Exercise instructions →
Please repeat the data below exactly, with the pictures removed.

=== Section Start ===

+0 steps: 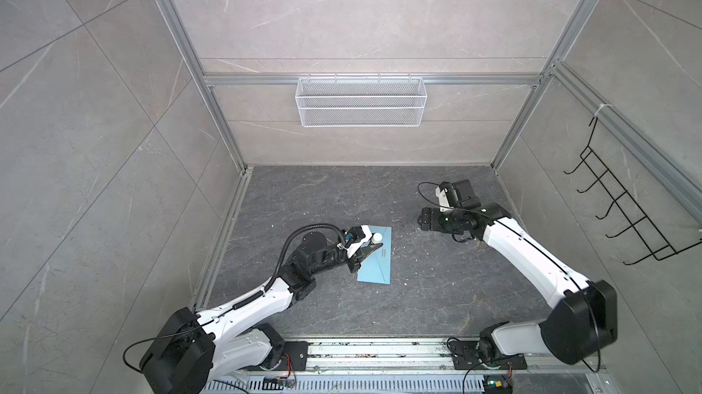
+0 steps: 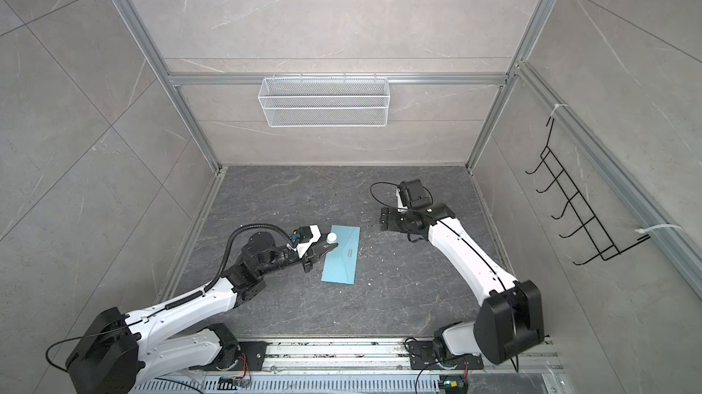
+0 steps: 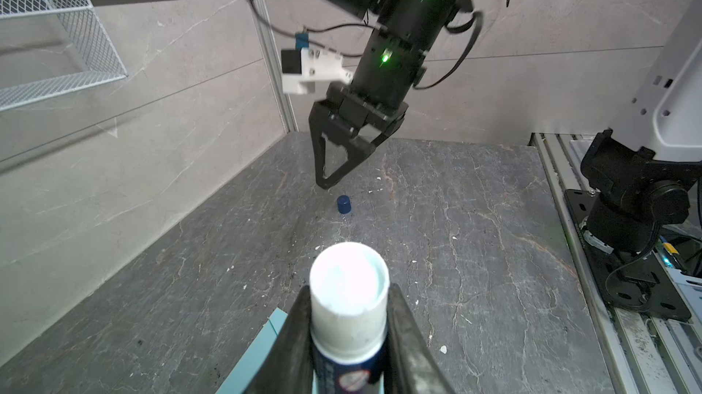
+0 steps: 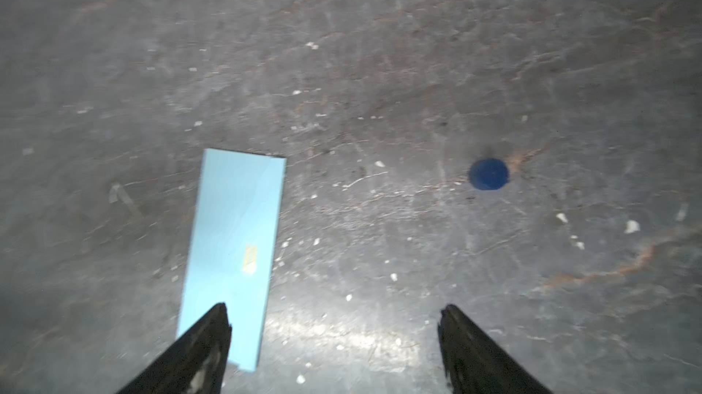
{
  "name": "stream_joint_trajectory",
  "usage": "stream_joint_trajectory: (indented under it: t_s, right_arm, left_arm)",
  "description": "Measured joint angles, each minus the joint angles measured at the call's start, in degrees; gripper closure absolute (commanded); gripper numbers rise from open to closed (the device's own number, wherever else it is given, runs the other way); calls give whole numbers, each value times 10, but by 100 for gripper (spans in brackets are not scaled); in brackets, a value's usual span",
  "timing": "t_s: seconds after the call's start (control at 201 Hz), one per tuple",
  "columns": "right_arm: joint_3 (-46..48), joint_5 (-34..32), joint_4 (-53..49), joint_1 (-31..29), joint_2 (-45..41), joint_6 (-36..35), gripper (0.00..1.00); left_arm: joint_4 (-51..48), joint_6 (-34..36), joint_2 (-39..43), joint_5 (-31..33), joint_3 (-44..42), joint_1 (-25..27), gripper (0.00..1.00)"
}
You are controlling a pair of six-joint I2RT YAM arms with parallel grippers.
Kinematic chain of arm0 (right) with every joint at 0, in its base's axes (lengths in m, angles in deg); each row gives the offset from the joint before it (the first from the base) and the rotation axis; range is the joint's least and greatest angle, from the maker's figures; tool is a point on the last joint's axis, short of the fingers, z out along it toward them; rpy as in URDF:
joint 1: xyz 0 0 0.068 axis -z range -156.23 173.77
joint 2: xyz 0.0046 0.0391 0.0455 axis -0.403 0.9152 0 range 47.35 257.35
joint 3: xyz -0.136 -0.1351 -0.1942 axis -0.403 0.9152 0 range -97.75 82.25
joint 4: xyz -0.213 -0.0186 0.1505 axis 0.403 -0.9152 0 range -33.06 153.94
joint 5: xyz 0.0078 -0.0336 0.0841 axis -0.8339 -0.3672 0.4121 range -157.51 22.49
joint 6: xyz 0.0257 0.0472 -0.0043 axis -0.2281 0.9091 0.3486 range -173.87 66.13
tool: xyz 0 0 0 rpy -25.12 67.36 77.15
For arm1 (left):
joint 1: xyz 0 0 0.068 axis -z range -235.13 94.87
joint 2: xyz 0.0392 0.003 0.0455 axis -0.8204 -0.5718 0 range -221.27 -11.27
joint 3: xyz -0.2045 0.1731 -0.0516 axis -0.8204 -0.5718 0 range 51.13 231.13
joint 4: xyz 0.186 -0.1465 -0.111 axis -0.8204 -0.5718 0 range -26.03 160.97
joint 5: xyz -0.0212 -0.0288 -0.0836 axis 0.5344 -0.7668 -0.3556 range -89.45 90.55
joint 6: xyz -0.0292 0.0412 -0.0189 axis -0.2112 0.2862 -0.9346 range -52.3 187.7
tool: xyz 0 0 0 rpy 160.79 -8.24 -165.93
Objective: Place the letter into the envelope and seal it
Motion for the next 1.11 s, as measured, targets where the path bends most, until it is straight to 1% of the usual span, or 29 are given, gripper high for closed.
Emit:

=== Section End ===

Output for this task →
+0 steps: 
+0 steps: 
+0 steps: 
+0 steps: 
{
  "name": "stream_joint_trajectory",
  "usage": "stream_joint_trajectory: (indented under it: t_s, right_arm, left_arm)",
  "description": "Measured joint angles, each minus the joint angles measured at the call's start, in degrees; gripper closure absolute (commanded); gripper numbers rise from open to closed (the device's own number, wherever else it is given, runs the other way); calls give whole numbers, each value times 10, but by 100 for gripper (spans in brackets are not scaled); in brackets, a value's usual span",
  "timing": "t_s: seconds after the call's start (control at 201 Hz), one per tuple",
  "columns": "right_arm: joint_3 (-46..48), joint_5 (-34..32), joint_4 (-53..49), joint_1 (-31..29), joint_2 (-45..41), joint_6 (-36..35), gripper (0.00..1.00); left_arm: joint_4 (-51..48), joint_6 (-34..36), joint_2 (-39..43), joint_5 (-31..33), joint_3 (-44..42), joint_1 (-25..27), gripper (0.00..1.00)"
}
You are controlling a pair of six-joint I2RT YAM arms with parallel grippers.
Kinematic chain of arm0 (right) with every joint at 0, in its base's axes (lengths in m, angles in deg); each row gives the offset from the joint before it (the first from the base) and the rotation axis; range is the joint's least and greatest angle, from the maker's figures; tool is a point on the last joint's axis, short of the fingers, z out along it toward them; rpy as in URDF:
joint 1: xyz 0 0 0.068 axis -z range -156.23 173.77
joint 2: xyz 0.0046 0.0391 0.0455 axis -0.403 0.9152 0 range 47.35 257.35
joint 3: xyz -0.136 -0.1351 -0.1942 axis -0.403 0.9152 0 range -97.75 82.25
joint 4: xyz -0.213 -0.0186 0.1505 axis 0.403 -0.9152 0 range -33.06 153.94
joint 5: xyz 0.0078 -0.0336 0.0841 axis -0.8339 -0.3672 0.4121 range -157.51 22.49
joint 6: xyz 0.0257 0.0472 -0.0043 axis -0.2281 0.9091 0.3486 range -173.87 66.13
tool: xyz 0 0 0 rpy -25.12 67.36 77.15
For arm1 (left):
joint 1: xyz 0 0 0.068 axis -z range -235.13 94.87
joint 2: xyz 0.0392 0.003 0.0455 axis -0.8204 -0.5718 0 range -221.27 -11.27
joint 3: xyz -0.2045 0.1731 -0.0516 axis -0.8204 -0.5718 0 range 51.13 231.13
joint 4: xyz 0.186 -0.1465 -0.111 axis -0.8204 -0.5718 0 range -26.03 160.97
joint 5: xyz -0.0212 -0.0288 -0.0836 axis 0.5344 -0.7668 -0.3556 range -89.45 90.55
joint 6: xyz -0.0292 0.0412 -0.0189 axis -0.2112 0.2862 -0.9346 range -52.3 187.7
tool: xyz 0 0 0 rpy 160.79 -8.24 -165.93
Objective: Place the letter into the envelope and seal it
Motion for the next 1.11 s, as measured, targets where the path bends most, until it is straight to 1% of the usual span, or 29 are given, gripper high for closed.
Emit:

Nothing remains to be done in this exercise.